**What the exercise asks**
Give the entries again in full. Nothing may be altered.
=== Begin Enclosure ===
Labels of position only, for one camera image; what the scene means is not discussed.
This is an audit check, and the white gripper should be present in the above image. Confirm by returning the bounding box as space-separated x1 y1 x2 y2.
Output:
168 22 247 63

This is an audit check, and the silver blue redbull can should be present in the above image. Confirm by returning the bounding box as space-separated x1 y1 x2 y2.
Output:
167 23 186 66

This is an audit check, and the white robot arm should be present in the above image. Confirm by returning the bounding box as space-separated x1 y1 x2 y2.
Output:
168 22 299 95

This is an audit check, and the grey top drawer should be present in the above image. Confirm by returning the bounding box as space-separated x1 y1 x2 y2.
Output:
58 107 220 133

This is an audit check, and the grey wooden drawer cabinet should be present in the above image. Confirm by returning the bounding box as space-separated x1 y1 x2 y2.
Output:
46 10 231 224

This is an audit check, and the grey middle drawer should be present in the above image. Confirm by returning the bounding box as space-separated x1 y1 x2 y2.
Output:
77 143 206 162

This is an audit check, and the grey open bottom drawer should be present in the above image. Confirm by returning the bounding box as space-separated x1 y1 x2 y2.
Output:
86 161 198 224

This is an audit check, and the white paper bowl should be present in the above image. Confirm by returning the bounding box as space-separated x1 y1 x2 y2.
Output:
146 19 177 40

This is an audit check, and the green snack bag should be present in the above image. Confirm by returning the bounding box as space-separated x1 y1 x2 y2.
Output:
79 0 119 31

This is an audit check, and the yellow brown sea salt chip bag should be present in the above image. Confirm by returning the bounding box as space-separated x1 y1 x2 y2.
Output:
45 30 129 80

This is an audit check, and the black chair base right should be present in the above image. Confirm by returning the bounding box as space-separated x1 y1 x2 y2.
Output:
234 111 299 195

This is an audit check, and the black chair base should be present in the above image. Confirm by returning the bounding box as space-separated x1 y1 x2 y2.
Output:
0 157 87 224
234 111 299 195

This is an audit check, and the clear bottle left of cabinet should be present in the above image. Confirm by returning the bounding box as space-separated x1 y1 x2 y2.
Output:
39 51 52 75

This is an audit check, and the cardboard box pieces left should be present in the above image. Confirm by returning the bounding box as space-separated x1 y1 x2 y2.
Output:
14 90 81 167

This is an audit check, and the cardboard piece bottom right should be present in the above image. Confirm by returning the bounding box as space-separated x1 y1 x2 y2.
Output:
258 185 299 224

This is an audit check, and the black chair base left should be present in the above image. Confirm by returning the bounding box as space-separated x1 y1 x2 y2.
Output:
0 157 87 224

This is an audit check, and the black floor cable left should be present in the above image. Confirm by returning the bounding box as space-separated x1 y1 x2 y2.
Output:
=== End Enclosure ===
**Answer section**
Labels of position only, for one camera image; what the scene means is not discussed.
This is an audit check, and the white gripper should be present in the above image. Confirm by returning the bounding box as space-separated x1 y1 x2 y2.
Output:
168 22 247 63

This is an audit check, and the silver blue redbull can should be present in the above image. Confirm by returning the bounding box as space-separated x1 y1 x2 y2.
Output:
167 23 186 66

This is an audit check, and the white robot arm should be present in the above image. Confirm by returning the bounding box as space-separated x1 y1 x2 y2.
Output:
168 22 299 95

This is an audit check, and the grey top drawer should be present in the above image. Confirm by returning the bounding box as space-separated x1 y1 x2 y2.
Output:
58 107 220 133

This is an audit check, and the grey wooden drawer cabinet should be present in the above image. Confirm by returning the bounding box as space-separated x1 y1 x2 y2.
Output:
46 10 231 224

This is an audit check, and the grey middle drawer should be present in the above image. Confirm by returning the bounding box as space-separated x1 y1 x2 y2.
Output:
77 143 206 162

This is an audit check, and the grey open bottom drawer should be present in the above image. Confirm by returning the bounding box as space-separated x1 y1 x2 y2.
Output:
86 161 198 224

This is an audit check, and the white paper bowl should be present in the above image. Confirm by returning the bounding box as space-separated x1 y1 x2 y2.
Output:
146 19 177 40

This is an audit check, and the green snack bag should be present in the above image. Confirm by returning the bounding box as space-separated x1 y1 x2 y2.
Output:
79 0 119 31

This is an audit check, and the yellow brown sea salt chip bag should be present in the above image. Confirm by returning the bounding box as space-separated x1 y1 x2 y2.
Output:
45 30 129 80

This is an audit check, and the black chair base right should be present in the above image. Confirm by returning the bounding box as space-separated x1 y1 x2 y2.
Output:
234 111 299 195

This is an audit check, and the black chair base should be present in the above image. Confirm by returning the bounding box as space-separated x1 y1 x2 y2.
Output:
0 157 87 224
234 111 299 195

This is an audit check, and the clear bottle left of cabinet should be present in the above image. Confirm by returning the bounding box as space-separated x1 y1 x2 y2.
Output:
39 51 52 75

This is an audit check, and the cardboard box pieces left should be present in the above image. Confirm by returning the bounding box as space-separated x1 y1 x2 y2.
Output:
14 90 81 167

This is an audit check, and the cardboard piece bottom right should be present in the above image. Confirm by returning the bounding box as space-separated x1 y1 x2 y2.
Output:
258 185 299 224

This is an audit check, and the black chair base left should be present in the above image. Confirm by returning the bounding box as space-separated x1 y1 x2 y2.
Output:
0 157 87 224

This is an audit check, and the black floor cable left should be present in the above image. Confirm by returning the bounding box as space-separated x1 y1 x2 y2.
Output:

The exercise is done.